TASK INSTRUCTIONS: From the first line of the listing below through the line with "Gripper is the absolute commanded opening", transcribe exactly and skip the pictures.

DATA SHOWN:
======

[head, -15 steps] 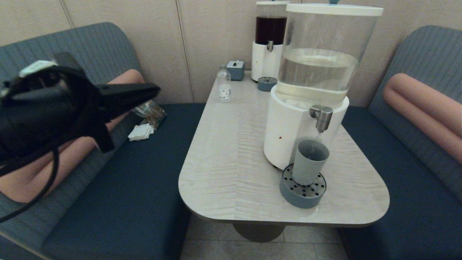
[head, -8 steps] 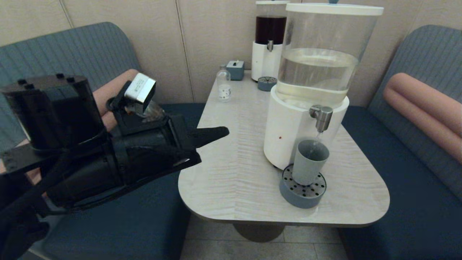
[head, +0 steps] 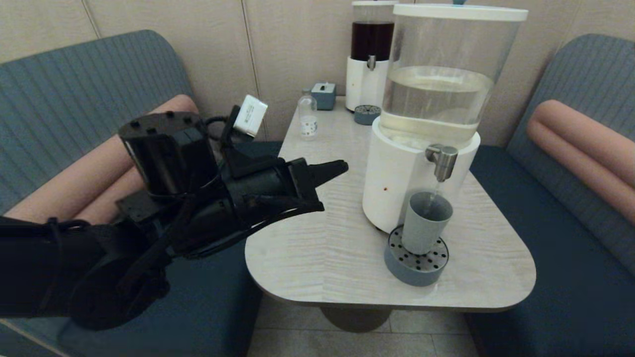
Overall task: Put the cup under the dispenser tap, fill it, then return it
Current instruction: Turn off the faucet
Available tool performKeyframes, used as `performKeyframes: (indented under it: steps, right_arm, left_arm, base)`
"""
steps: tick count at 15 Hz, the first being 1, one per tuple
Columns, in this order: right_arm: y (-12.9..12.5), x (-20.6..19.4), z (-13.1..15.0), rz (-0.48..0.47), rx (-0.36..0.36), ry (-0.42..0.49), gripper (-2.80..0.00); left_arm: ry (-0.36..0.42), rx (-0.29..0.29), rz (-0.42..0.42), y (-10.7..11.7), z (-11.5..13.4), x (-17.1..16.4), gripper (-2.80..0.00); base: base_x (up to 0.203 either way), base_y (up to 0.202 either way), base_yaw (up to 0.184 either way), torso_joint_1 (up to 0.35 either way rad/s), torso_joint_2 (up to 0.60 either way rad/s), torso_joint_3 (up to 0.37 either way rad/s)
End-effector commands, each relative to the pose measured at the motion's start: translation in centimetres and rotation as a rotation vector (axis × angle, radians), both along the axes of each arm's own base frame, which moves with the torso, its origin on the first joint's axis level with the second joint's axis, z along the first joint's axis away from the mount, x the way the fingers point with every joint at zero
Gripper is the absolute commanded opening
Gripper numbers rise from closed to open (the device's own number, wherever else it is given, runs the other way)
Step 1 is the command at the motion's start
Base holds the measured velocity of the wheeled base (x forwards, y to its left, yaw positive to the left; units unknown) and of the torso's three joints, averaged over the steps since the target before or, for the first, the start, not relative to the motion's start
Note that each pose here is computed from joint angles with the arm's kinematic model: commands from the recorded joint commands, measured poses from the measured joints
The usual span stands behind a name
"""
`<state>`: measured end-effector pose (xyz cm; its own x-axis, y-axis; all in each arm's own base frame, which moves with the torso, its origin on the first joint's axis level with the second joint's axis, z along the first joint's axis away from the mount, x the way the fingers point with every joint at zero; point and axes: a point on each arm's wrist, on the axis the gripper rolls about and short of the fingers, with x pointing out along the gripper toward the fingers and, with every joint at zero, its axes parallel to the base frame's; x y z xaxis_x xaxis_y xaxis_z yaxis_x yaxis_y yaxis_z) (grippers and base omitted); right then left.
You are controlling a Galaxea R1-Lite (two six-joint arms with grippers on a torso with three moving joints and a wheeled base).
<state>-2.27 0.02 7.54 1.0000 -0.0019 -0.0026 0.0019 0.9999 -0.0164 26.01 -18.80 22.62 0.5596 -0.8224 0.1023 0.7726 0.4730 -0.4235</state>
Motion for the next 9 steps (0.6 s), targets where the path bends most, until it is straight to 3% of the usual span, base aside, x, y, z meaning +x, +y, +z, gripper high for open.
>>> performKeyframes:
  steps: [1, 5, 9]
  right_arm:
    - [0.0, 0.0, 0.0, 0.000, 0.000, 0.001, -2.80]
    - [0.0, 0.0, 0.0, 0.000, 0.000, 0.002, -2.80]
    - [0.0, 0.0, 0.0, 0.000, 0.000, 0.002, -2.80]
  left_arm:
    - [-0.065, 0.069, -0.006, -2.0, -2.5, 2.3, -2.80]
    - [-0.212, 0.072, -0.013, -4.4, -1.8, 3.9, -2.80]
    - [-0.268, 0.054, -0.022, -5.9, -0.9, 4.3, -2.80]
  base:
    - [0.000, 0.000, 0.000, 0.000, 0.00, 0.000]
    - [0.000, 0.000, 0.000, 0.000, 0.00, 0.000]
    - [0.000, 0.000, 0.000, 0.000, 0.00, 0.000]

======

SOLUTION:
[head, -15 steps] 
[head, -8 steps] 
[head, +0 steps] 
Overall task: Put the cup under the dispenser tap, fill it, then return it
Current instruction: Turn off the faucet
Available tool performKeyframes, used as `performKeyframes: (indented under it: steps, right_arm, left_arm, base)`
"""
steps: tick count at 15 Hz, the first being 1, one per tuple
Columns, in this order: right_arm: y (-12.9..12.5), x (-20.6..19.4), z (-13.1..15.0), rz (-0.48..0.47), rx (-0.36..0.36), ry (-0.42..0.49), gripper (-2.80..0.00); left_arm: ry (-0.36..0.42), rx (-0.29..0.29), rz (-0.42..0.42), y (-10.7..11.7), z (-11.5..13.4), x (-17.1..16.4), gripper (-2.80..0.00); base: base_x (up to 0.203 either way), base_y (up to 0.202 either way), base_yaw (up to 0.184 either way), torso_joint_1 (up to 0.35 either way rad/s), torso_joint_2 (up to 0.60 either way rad/s), torso_joint_3 (up to 0.37 either way rad/s)
End-effector commands, each relative to the pose measured at the motion's start: translation in centimetres and rotation as a rotation vector (axis × angle, radians), both along the axes of each arm's own base frame, which moves with the torso, its origin on the first joint's axis level with the second joint's axis, z along the first joint's axis away from the mount, x the way the fingers point with every joint at zero
Gripper is the absolute commanded opening

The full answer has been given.